The company's gross profit margin has remained stable in the past three years, and the net interest rate has begun to show an upward trend. The high level of the company's overall gross profit margin in 2016-2017 was mainly caused by the increase in gross profit margin of ship building and repair business. After 2019, the company's hedging instruments and projects were not included in the current profit and loss, but were reflected in the exchange profit and loss items, which kept the gross profit margin at about 10% in recent years. According to the company's announcement 1-3Q22, the company's gross profit margin is 10.03%, and the net profit margin is 3.79%. With the increase of the proportion of high-end products in the future, the delivery of high-priced ship orders while the price of shipbuilding plates continues to decline, the company's profitability is expected to continue to grow. The company's overall expense control ability is good, and the period expense rate has maintained a stable level for a long time.
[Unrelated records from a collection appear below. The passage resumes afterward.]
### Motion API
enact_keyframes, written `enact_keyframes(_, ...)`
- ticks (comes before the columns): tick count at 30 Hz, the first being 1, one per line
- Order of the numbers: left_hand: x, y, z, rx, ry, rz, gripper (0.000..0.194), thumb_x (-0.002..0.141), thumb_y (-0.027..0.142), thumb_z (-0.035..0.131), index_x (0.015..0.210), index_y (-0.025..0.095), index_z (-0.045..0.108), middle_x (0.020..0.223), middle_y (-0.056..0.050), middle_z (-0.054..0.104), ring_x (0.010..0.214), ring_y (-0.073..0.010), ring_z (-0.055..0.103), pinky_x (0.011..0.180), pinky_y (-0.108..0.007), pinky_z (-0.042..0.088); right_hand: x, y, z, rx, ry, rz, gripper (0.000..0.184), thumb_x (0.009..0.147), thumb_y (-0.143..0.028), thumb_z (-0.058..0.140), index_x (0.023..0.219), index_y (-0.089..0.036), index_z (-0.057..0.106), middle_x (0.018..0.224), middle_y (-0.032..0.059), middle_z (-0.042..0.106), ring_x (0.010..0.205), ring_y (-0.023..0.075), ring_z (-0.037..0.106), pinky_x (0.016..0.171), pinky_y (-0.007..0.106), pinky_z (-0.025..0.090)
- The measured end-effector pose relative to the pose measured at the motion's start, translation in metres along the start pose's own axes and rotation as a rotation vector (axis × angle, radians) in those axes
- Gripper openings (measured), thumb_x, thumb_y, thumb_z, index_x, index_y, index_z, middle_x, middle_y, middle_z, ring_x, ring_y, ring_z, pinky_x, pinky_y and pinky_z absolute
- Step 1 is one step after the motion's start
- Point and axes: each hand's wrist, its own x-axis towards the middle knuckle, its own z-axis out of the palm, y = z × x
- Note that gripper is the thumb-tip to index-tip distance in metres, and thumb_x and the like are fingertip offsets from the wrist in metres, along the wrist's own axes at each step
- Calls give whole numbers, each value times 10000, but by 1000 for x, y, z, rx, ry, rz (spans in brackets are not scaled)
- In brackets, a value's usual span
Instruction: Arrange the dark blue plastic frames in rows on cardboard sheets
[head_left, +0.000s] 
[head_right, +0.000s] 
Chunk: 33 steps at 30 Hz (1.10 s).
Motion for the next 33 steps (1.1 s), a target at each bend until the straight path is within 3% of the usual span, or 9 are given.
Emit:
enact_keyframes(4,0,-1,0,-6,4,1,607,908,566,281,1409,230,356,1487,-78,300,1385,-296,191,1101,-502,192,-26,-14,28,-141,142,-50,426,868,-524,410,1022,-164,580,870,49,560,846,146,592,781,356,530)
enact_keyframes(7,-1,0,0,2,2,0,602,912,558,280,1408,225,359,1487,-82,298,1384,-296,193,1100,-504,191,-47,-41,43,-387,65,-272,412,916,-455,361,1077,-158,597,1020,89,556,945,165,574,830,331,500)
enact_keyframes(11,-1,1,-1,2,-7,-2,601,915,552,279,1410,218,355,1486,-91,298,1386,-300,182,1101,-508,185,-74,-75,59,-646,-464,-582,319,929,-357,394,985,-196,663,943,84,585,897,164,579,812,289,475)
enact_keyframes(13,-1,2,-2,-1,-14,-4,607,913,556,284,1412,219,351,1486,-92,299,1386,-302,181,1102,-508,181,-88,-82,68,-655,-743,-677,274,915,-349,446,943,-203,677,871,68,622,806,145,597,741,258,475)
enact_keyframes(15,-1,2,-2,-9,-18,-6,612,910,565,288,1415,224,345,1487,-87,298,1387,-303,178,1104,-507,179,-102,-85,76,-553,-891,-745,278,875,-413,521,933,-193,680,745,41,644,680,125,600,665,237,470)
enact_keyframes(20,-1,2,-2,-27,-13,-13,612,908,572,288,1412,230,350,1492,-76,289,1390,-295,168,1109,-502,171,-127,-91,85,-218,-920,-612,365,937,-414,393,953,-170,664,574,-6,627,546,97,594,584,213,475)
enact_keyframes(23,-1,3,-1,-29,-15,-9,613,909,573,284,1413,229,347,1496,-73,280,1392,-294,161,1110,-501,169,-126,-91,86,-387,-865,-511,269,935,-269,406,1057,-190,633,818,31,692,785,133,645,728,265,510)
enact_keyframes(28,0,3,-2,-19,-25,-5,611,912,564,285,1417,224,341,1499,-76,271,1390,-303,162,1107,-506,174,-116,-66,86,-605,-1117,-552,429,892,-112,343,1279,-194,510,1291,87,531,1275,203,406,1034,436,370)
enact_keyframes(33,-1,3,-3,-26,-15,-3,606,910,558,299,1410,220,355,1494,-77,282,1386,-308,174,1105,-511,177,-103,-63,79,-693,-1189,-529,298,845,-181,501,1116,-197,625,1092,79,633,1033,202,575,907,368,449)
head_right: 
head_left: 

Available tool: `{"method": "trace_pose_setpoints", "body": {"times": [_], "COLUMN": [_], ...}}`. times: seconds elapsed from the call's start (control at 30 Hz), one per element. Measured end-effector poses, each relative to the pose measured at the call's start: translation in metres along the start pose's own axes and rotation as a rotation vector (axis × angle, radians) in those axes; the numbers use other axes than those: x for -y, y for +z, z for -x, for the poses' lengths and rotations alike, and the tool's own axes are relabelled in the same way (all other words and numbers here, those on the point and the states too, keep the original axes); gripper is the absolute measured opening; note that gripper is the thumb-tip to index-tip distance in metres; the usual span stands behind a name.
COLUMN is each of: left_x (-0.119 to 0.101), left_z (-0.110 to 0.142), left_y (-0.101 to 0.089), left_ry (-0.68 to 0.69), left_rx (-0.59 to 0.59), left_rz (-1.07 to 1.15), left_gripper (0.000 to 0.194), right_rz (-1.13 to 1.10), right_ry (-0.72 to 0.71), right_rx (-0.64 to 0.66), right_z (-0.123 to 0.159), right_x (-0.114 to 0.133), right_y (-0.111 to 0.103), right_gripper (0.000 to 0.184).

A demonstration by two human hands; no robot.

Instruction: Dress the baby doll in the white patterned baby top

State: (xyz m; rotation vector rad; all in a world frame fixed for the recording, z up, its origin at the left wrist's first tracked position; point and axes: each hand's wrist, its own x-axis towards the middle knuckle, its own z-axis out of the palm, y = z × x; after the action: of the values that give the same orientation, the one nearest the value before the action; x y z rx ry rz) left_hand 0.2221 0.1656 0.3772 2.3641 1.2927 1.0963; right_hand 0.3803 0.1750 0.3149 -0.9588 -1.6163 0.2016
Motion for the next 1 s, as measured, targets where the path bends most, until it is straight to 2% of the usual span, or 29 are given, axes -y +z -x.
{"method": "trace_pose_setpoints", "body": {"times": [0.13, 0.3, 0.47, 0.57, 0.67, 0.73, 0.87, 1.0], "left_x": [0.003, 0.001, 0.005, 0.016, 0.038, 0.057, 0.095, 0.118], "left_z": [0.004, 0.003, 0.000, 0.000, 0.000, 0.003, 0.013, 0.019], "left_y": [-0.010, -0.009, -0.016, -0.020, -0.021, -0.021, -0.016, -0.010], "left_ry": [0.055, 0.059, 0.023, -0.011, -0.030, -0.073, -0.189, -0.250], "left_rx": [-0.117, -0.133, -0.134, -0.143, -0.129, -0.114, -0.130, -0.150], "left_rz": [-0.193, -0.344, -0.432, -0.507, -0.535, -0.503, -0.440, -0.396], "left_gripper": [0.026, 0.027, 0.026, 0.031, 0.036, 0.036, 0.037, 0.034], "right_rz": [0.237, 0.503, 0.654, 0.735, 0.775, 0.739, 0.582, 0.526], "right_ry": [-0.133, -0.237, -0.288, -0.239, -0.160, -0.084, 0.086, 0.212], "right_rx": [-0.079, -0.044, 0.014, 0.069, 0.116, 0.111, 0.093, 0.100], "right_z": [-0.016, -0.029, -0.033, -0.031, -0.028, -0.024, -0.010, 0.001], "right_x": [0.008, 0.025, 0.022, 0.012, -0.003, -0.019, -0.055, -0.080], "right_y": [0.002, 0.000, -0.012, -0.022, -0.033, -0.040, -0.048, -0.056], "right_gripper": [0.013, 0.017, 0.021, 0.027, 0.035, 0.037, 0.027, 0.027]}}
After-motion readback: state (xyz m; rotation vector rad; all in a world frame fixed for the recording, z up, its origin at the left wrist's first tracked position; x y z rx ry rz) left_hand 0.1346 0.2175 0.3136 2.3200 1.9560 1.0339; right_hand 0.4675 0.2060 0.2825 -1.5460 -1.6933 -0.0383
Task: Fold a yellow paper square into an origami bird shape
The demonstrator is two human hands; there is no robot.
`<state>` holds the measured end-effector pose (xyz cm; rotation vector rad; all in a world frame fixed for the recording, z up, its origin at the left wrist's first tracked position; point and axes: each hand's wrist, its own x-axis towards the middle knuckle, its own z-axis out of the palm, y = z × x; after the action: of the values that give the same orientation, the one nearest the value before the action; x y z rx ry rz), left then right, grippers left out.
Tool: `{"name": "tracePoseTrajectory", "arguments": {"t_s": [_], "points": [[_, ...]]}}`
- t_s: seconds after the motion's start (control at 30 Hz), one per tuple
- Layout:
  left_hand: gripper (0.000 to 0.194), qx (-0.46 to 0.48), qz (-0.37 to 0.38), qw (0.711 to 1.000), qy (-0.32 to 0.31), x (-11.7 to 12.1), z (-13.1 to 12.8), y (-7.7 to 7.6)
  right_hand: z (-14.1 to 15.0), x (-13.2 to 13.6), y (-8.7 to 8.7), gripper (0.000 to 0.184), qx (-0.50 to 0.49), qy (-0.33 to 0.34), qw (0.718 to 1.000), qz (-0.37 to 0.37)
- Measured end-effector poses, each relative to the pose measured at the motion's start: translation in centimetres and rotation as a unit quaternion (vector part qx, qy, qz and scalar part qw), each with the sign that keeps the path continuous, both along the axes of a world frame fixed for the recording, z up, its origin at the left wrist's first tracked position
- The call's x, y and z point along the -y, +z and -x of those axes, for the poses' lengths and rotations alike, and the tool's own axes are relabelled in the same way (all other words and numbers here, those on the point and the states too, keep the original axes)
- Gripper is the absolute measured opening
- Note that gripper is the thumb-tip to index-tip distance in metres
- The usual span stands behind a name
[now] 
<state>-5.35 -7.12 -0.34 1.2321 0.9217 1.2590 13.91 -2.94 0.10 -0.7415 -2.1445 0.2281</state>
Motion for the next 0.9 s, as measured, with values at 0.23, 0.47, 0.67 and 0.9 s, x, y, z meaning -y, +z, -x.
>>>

The significant increase in the company's period expense ratio in 2016-2017 was mainly caused by the increase in interest expense and the significant increase in the finance expense ratio caused by the depreciation of RMB, and the company's net interest rate was low in the same period. In 2018, the company implemented market-based debt-to-equity swaps, and the average total borrowings were significantly reduced, interest payments were reduced, and financial expenses were significantly reduced, so that the company's expense ratio during the period was relatively stable at a low level. According to the company's announcement, the company's R&D expense ratio increased from 1.94% in 2013 to 5.26% in 1-3Q22, and the expense ratio during 1-3Q22 was 10.38%, relatively maintaining a low level.